Rein theoretisch und aus Sicht purer technischer Machbarkeit kann Notes derart viele Adressen verwalten. Aber allein schon, weil mit diesen Adressen sicherlich auch etwas gemacht werden soll, spricht schon alles gegen Notes. Auf einzelne Adresssätze (in einem RDMS) aus Notes zugreifen - okay. Sie in Notes halten: Nein - man nimmt auch keinen Piloten mit (zweisitzigem) Eurofighter, um eine 150köpfige Urlaubergruppe von Deutschland nach Spanien zu fliegen.
Bernhard
Ozan:
@m3:
LEI/DESC sind doch module für eine Datenbank Verbindung zum RDMS, oder habe ich das falsch verstanden?
--- Zitat ---Lotus Enterprise Integrator(LEI)

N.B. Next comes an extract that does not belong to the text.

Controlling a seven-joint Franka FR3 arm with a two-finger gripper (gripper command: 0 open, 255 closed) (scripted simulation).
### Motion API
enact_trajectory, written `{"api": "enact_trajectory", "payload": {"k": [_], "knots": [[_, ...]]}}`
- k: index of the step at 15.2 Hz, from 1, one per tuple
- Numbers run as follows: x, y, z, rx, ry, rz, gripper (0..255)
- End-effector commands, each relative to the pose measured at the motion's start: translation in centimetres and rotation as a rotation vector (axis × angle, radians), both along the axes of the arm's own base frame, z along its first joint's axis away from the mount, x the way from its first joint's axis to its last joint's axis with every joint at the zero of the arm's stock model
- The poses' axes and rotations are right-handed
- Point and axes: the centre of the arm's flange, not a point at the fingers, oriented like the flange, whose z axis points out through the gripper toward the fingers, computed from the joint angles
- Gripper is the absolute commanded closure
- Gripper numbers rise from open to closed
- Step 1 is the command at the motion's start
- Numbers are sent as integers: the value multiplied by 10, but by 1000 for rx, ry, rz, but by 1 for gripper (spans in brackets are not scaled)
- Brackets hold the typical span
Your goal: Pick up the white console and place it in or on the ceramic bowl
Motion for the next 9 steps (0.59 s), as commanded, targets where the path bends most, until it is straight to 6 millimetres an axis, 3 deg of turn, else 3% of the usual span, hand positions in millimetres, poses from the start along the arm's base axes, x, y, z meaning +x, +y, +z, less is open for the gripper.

Lotus Enterprise Integrator(TM), ein Modul, das früher als Lotus NotesPump bezeichnet wurde, erweitert die DECS-Funktionalität über Echtzeit-Datenquellen hinaus, um Unterstützung für die Übertragung und Synchronisierung großer Datenvolumina bereitzustellen. Lotus Enterprise Integrator enthält visuelle Werkzeuge, mit denen Datenquellen ohne Programmierung integriert werden können. Dazu gehört die Möglichkeit, ereignisgesteuerte oder geplante, umfangreiche Datenübertragungen zwischen Domino Anwendungen und relationalen Datenbanken und anderen unternehmensweiten Anwendungen zu veranlassen. Lotus Enterprise Integrator unterstützt auch programmierte Datenübertragungen mit LotusScript und Java-Klassen.
--- Ende Zitat ---
--- Zitat ---Domino Enterprise Connection Services (DECS)

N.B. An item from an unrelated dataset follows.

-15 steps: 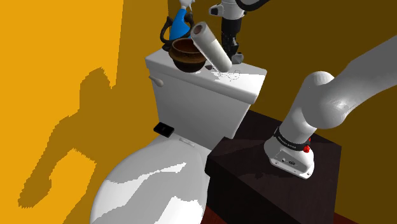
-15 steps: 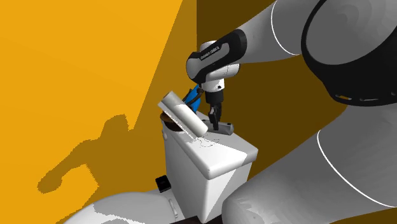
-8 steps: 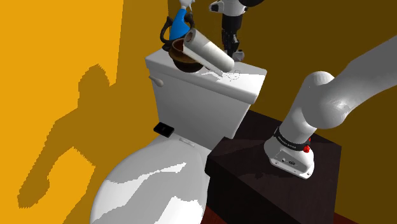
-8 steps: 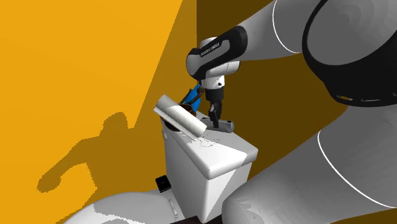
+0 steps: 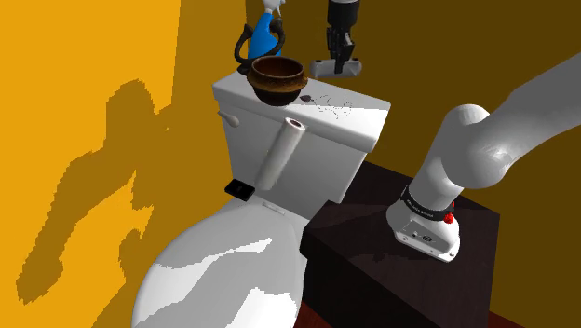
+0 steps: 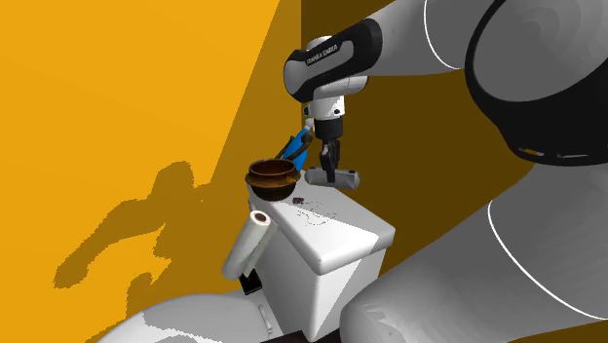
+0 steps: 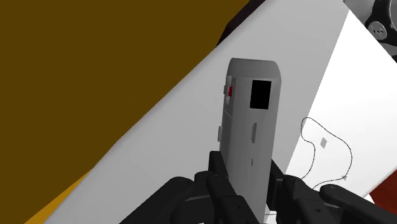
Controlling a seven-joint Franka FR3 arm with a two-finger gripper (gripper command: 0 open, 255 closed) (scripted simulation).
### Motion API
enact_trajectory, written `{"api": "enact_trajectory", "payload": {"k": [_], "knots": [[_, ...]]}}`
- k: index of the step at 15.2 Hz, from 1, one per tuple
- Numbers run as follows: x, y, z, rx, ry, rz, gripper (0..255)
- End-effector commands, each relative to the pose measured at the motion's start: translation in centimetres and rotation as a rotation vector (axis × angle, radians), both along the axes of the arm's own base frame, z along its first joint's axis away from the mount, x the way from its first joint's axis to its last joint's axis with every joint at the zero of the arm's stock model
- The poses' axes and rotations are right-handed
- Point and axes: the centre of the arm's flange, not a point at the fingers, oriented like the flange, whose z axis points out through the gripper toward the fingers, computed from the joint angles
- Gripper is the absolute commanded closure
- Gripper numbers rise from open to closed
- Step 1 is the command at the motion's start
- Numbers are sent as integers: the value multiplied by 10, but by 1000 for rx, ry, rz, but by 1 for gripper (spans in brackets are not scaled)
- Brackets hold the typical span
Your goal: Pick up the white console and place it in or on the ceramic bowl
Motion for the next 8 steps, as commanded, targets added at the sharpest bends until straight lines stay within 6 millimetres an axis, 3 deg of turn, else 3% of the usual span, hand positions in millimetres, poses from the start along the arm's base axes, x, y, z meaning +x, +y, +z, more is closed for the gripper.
{"api": "enact_trajectory", "payload": {"k": [1,8], "knots": [[0,-1,10,0,0,0,255],[0,-1,47,0,0,0,255]]}}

Domino Enterprise Connection Services (DECS) ist ein visuelles Werkzeug und eine leistungsstarke Server-Umgebung, mit der Sie Web-Anwendungen erstellen können, die direkten, nativen Zugriff auf Daten und Anwendungen innerhalb eines Unternehmens ermöglichen. Im visuellen Werkzeug sind ein Anwendungs-Assistent und Online-Hilfe enthalten, die Ihnen bei der Definition von externen Datenquellverbindungen (beispielsweise DB2, Oracle, Sybase, einem Dateiverzeichnis, EDA/SQL oder ODBC) und Feldern innerhalb Ihrer Anwendung behilflich sind, die automatisch mit externen Connector-Daten aktualisiert werden.
--- Ende Zitat ---
Ich möchte 15 Mio Documente sprich Adressen Verwalten und verarbeiten können.
@koehlerbv:
Also, alle Daten in eine RDMS rein und dann mit Notes entsprechend zugreifen und verarbeiten? Aber wie funktioniert denn das mit Notes? Gibt es seiten wo ich mich detaliert erkundigen kann?
Gruss
Ozan
m3:
So, ich bin hiermit raus. Keine klaren Anforderungen, ....

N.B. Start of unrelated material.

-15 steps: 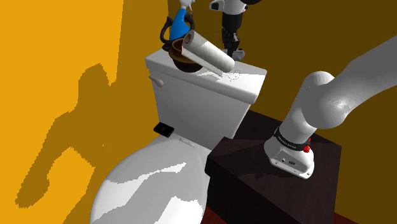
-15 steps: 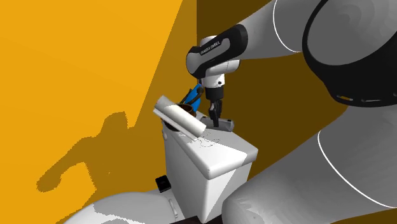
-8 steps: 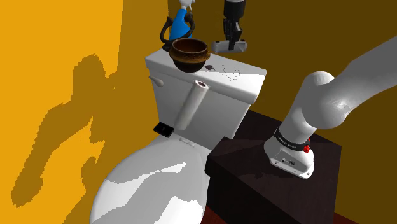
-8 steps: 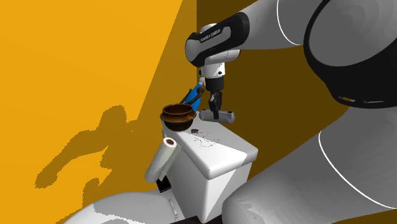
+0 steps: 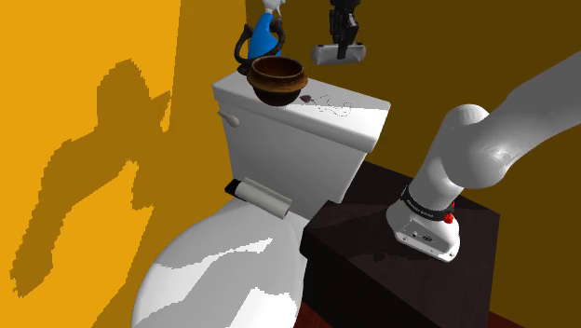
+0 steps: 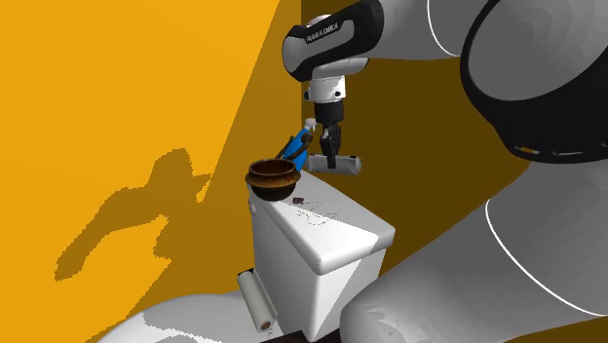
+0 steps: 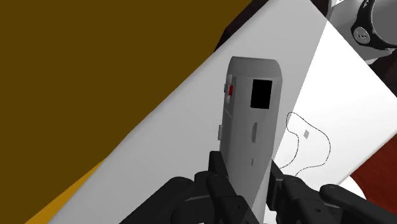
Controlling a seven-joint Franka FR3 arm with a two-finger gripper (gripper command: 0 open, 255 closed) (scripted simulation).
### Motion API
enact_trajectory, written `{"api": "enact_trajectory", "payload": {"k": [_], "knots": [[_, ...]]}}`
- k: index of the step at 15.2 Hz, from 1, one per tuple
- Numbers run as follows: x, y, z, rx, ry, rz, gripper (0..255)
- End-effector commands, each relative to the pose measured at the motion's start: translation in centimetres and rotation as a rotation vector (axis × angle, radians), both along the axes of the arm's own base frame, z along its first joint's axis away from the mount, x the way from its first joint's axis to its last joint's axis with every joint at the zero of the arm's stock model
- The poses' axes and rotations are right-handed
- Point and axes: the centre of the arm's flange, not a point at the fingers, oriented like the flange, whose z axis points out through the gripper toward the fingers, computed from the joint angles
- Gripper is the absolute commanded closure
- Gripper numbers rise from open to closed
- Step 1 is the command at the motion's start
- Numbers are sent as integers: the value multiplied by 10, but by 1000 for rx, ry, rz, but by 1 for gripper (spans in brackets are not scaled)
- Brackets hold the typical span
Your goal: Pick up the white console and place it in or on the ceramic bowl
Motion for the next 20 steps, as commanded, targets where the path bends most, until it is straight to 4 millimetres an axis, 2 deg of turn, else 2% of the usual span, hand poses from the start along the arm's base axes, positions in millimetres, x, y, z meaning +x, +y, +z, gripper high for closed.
{"api": "enact_trajectory", "payload": {"k": [1,14,20], "knots": [[-1,0,11,0,0,0,255],[-1,0,75,0,0,0,255],[42,66,79,0,0,0,255]]}}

IMHO wird das Projekt in die Hose gehen.
Ozan:
@m3:
Sage mir noch was du mit klaren Anforderungen meinst, ich kann dir alles liefern.
Der Grundsatz ist eine Datenbankverwaltung(Adressen suchen/speichern/ändern/erzeugen, von Notes Ebene und Web Ebene), diese Datenbank wird ca. 15 Mio Adressen beinhalten.
Daher meine Frage, welche System würdet Ihr empfehlen um mit so eine inhalt ohne große probleme zu arbeiten.
@Bernhard:
--- Zitat ---Auf einzelne Adresssätze (in einem RDMS) aus Notes zugreifen - okay.
--- Ende Zitat ---
Kannst du mir hierzu mehr erzählen bitte?